Use git-worktree
to keep your sanity in a project with many branches.
Working on projects that require a lot of context switching (a.k.a. branch switching) has some cost.
Being greenly, you might still use one single checkout. When switching
branch contect frequently, you either pull your hair over too many stashes that
tend to roll under the bus sooner or later or you might drown in WIP
-commits
which lead to huge merge conflicts after rebasing to master, thus slowing you
down when you again need to switch context while resolving the conflict.
I have.
Instead, I now use one git-worktree for each and every active branch and avoid git-stash as much as possible. I live much more happy life ever since.
You’re implementing that very important and mind-consuming breaking change when
a hotfix is requested by OOps department. You stash away your current work,
checkout a new branch and start poking into the issue, adding a lot of debug
log statements and half-baked tests. Then a coworker calls and has some very
urgent™ refactoring ideas, which of course need your immediate attention
so you git add .
, create a WIP commit (or worse: stash again), checkout a new
branch and start applying the proposed ideas.
After pushing your refactorings, rebasing the WIP commits or pop’ing from the stash results in a hellofa merge conflict, which you then need to leave behind midst resolving, because of the upcoming peer review session.
Not fun.
Use one git-worktree per active branch, to be able to leave off mid work/conflict/rebase/whatever and come back if you need to without slowing down the setup-time to get to work on other branches. Deal with a branch when you want to, not when you need to, at your pace.
A project dir may look like this:
$ ls -1 my_project
__master
_v3.0.0
_v3.0.1
_v3.0.2
_v3.0.2
_v5.0.0
feat-add-foo
feat-add-bar
fix-issue-1337
fix-issue-6666
hotfix-deadlock
playground-migrate-to-this-other-lib
refactor-peer-review-Alice
refactor-peer-review-Bob
release-3.x
release-4.1.x
release-4.2.x
release-4.x
release-5.x
__master
is the one and only real checkout with a fully populated .git
gitdir.
It’s supposed to be a clean worktree all the time (with passing tests
1 etc.)
and all other active branches are (rebased+)merged into it.

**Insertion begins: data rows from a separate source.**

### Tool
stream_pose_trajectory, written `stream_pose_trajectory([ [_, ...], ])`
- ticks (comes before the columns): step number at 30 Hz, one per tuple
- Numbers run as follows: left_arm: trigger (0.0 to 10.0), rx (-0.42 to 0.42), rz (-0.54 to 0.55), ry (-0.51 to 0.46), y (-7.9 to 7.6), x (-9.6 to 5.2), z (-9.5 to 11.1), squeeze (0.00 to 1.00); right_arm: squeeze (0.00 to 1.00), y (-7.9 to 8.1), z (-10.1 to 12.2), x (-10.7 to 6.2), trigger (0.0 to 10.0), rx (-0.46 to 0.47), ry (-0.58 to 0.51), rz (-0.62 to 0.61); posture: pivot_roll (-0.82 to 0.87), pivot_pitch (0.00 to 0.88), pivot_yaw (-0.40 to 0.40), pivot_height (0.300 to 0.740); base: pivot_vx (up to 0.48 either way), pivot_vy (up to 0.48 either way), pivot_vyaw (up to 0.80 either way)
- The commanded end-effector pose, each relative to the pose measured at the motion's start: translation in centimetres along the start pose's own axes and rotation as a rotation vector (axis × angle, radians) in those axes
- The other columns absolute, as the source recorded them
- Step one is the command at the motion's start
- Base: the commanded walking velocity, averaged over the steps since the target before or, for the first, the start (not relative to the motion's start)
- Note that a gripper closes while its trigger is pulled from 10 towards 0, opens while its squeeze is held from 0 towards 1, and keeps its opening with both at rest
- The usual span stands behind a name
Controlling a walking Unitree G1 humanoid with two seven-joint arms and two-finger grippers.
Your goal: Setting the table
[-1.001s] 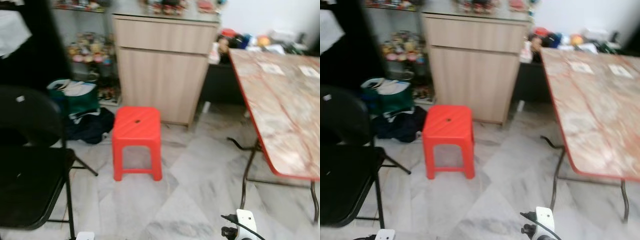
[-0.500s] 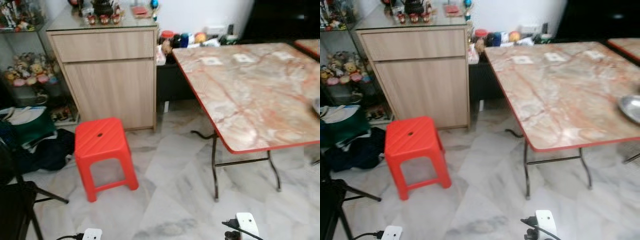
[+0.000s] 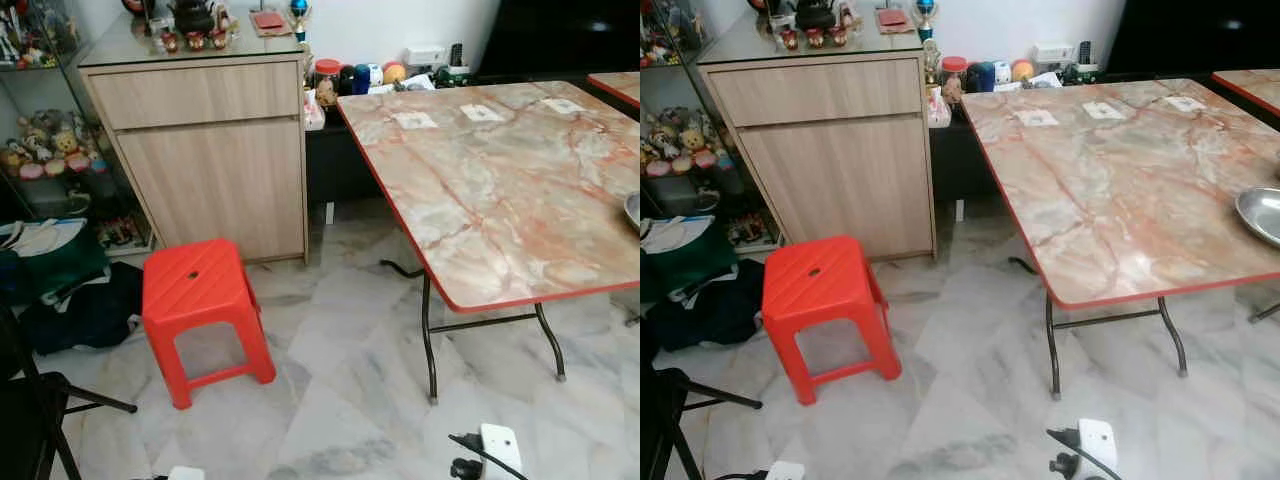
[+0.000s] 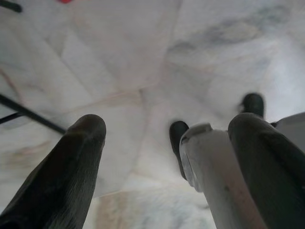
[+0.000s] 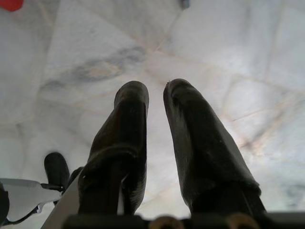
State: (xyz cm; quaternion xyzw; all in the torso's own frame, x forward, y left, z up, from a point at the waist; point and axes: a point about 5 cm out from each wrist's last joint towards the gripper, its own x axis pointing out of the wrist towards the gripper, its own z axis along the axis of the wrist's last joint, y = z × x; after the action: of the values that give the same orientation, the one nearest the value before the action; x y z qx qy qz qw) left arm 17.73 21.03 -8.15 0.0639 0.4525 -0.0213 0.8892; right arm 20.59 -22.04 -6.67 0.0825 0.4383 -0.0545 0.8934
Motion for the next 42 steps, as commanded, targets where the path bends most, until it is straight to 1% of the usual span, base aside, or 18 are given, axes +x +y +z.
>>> stream_pose_trajectory([
  [1,10.0,0.021,-0.003,0.031,0.05,-0.21,-0.98,0.0,0.0,-0.2,-0.2,-0.06,10.0,0.016,-0.002,-0.012,0.08,0.046,-0.021,0.74,0.0,-0.48,0.0],
  [7,10.0,0.027,-0.006,0.037,-0.12,-0.21,-1.1,0.0,0.0,-0.22,-0.09,-0.06,10.0,0.033,-0.018,-0.026,0.08,0.056,-0.025,0.74,0.0,-0.48,0.0],
  [34,10.0,0.018,-0.004,0.042,-0.25,-0.23,-1.29,0.0,0.0,-0.19,0.04,-0.03,10.0,0.026,-0.013,-0.025,0.08,0.084,-0.029,0.74,0.0,-0.48,0.0],
  [42,10.0,0.021,-0.006,0.037,-0.26,-0.19,-1.12,0.0,0.0,-0.13,0.16,0.0,10.0,0.037,-0.018,-0.025,0.08,0.092,-0.024,0.74,0.0,-0.48,0.0],
])
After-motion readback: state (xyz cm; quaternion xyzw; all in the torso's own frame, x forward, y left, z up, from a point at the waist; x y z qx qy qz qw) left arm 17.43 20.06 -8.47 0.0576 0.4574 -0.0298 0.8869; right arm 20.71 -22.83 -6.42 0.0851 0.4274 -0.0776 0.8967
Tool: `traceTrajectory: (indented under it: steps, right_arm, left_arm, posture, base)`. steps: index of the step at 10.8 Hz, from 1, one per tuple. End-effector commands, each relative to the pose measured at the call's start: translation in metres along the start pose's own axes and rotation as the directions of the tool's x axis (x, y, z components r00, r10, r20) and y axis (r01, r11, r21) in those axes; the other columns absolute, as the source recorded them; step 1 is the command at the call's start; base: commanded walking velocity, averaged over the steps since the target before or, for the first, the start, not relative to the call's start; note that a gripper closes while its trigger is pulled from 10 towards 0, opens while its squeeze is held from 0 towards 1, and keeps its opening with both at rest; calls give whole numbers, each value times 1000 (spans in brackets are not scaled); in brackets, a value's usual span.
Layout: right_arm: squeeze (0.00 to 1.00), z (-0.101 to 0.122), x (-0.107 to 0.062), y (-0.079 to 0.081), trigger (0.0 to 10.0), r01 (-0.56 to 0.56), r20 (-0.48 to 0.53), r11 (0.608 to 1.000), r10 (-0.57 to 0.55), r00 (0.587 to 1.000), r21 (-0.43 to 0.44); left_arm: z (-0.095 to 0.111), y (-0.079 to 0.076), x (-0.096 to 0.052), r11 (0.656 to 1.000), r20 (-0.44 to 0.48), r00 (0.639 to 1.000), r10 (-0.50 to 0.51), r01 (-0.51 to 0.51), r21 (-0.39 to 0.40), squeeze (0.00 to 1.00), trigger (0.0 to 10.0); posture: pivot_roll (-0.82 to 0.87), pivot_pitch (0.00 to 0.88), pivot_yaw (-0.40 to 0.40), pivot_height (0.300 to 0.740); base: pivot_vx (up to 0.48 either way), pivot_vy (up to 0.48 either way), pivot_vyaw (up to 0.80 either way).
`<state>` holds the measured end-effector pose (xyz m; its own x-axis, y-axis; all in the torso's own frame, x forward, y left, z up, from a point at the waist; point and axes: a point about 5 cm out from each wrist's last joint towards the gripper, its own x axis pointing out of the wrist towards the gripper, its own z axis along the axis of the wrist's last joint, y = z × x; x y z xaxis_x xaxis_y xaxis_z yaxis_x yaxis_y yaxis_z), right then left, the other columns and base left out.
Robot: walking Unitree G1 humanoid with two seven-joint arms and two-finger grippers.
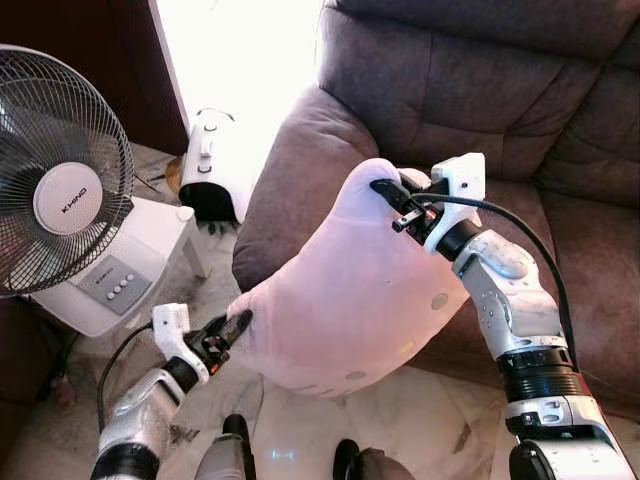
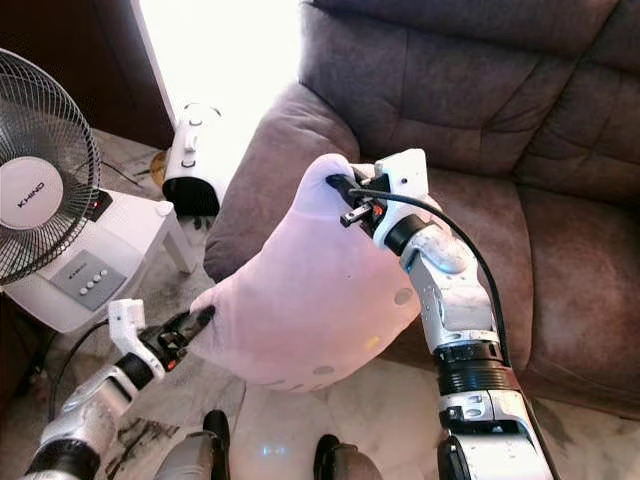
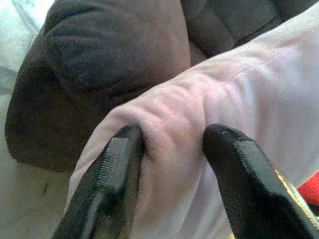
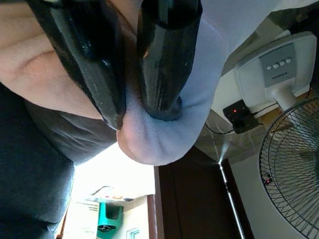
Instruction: Move the pillow to the sofa from floor
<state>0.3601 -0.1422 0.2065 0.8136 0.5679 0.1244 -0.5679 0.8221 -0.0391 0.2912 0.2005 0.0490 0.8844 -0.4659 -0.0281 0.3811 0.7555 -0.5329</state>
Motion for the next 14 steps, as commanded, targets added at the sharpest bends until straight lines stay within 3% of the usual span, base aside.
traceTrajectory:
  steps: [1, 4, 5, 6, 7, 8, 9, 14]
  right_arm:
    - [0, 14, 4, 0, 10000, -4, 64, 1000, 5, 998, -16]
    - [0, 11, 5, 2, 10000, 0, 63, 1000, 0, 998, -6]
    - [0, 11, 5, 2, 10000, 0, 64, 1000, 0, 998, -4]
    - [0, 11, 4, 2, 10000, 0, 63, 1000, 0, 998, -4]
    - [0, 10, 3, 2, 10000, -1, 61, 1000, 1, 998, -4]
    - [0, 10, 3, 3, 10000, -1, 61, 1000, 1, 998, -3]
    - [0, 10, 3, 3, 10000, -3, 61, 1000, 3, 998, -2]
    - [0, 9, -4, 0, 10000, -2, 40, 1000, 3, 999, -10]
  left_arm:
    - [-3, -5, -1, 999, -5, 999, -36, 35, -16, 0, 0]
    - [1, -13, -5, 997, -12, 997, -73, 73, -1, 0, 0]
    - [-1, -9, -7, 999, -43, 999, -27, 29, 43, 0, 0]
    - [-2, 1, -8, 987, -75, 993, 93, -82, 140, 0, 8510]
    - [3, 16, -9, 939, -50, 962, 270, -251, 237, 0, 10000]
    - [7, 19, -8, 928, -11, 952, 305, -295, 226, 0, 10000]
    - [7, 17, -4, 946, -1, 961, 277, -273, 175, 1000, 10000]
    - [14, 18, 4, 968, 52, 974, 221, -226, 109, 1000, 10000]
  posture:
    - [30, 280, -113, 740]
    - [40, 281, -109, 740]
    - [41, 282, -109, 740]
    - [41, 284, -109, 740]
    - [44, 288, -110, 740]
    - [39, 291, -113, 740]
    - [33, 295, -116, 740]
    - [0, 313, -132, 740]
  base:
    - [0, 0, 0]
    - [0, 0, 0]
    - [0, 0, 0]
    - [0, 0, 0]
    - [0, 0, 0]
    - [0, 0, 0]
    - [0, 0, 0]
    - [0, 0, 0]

All worktrees are created from it like this:
git branch feat-add-foo && git worktree add ../feat-add-foo feat-add-foo
_v<tag>
are worktrees pointing to annotated2
tags3.
The leading underscore portrays that it is a tag (should be a clean worktree
all the time too obviously, just like master).
The idea is to have quick access to the tag’s repo state and possibly its
release artifactsrelease-...-x
pattern, which mostly receives cherry-picked
commits from master for bugfix/feature backports) or an active branch where
real work happens. may as well be nested like jdoe/playground/foobar
if the
branch name purports it.After creating a new branch, immediately populate its git-worktree:
git branch feat-1337
git worktree add ../feat-1337 feat-1337
cd ../feat-1337
Each active branch/worktree usually has its own untracked TODO.md file which allows to keep track of current progress/problems/ideas/blockers/whatnot.
If the branch is superseded or obsolete, remove the worktree and remove the branch:
cd ../master # or any related worktree
git worktree remove ../feat-1337 # make sure it's clean, else use -f
git branch -d feat-1337 # or -D
git push --delete upstream feat-1337 # don't forget remote branches
Integrating the branch into master works as usual: cherry-pick/rebase/merge.
I have several shell alias/functions for these procedures and you should too!
While this pattern avoids using stash explicitly, git-rebase --autostash
(which i freqently use to bring branches up to date) will leave dangling stash
entries if conflicts arose and i forgot to drop them.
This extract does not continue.